▶ _Exercise_
Within the listing below, how many lines hold "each"? Reply with that number and no other text.
BEGIN Input data
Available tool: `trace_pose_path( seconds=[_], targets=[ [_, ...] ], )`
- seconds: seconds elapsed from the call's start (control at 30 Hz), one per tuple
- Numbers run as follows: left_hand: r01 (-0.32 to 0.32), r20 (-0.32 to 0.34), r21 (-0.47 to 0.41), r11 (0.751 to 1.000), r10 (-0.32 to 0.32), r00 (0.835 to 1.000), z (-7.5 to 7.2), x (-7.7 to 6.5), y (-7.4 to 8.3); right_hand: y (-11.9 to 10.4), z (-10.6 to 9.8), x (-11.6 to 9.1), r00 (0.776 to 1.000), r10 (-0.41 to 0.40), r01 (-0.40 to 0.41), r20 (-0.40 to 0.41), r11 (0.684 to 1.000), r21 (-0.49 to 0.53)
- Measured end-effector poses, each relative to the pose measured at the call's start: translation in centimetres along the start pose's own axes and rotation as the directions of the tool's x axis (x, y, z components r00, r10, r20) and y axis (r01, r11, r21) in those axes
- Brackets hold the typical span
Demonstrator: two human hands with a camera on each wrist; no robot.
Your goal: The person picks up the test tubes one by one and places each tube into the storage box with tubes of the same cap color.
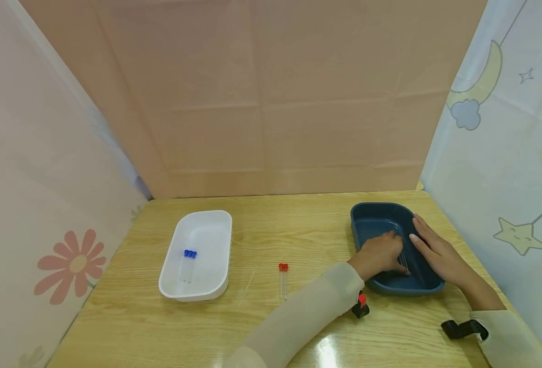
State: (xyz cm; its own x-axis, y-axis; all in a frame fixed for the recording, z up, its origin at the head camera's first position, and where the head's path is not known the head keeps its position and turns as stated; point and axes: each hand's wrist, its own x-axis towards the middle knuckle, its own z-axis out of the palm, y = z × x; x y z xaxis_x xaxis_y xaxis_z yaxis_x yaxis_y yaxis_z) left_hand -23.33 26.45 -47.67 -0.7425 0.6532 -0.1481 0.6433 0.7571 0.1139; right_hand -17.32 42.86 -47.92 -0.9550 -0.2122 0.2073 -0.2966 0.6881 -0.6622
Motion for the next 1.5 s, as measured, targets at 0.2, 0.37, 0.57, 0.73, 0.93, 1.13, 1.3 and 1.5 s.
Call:
trace_pose_path(
  seconds=[0.2,0.37,0.57,0.73,0.93,1.13,1.3,1.5],
  targets=[
    [0.007,0.005,-0.009,1.000,-0.007,1.000,0.2,-0.1,0.0,-0.1,0.1,0.1,1.000,0.006,-0.006,0.007,1.000,0.007],
    [0.020,0.022,0.002,1.000,-0.020,1.000,0.3,0.0,0.0,-0.2,0.3,0.2,1.000,0.002,-0.002,0.007,1.000,0.012],
    [0.029,0.040,0.024,0.999,-0.030,0.999,0.5,0.2,0.0,-0.2,0.3,0.2,1.000,0.000,0.000,0.008,1.000,0.013],
    [0.017,0.030,0.046,0.999,-0.018,0.999,0.3,0.0,0.0,-0.1,0.4,0.3,1.000,0.003,-0.003,0.011,1.000,0.020],
    [-0.025,-0.008,0.086,0.996,0.026,1.000,-0.4,-0.8,-0.7,-0.1,0.3,0.5,1.000,0.008,-0.009,0.017,1.000,0.025],
    [-0.068,-0.062,0.017,0.998,0.069,0.996,-1.7,-2.2,-1.8,0.0,0.1,0.6,1.000,0.014,-0.015,0.022,1.000,0.024],
    [-0.107,-0.115,0.011,0.994,0.108,0.988,-3.0,-3.7,-2.5,0.0,-0.1,0.5,1.000,0.015,-0.015,0.024,1.000,0.023],
    [-0.111,-0.179,0.052,0.992,0.119,0.977,-3.5,-5.3,-3.6,0.2,-0.2,0.2,1.000,0.015,-0.015,0.018,1.000,0.003]
  ],
)
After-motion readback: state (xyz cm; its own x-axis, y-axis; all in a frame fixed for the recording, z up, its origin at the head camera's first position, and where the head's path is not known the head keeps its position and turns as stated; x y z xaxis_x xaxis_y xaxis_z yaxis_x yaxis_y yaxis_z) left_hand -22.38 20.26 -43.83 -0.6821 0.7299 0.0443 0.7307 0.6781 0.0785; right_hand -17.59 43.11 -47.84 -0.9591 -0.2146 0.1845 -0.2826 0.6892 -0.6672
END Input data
▶ _Output_
4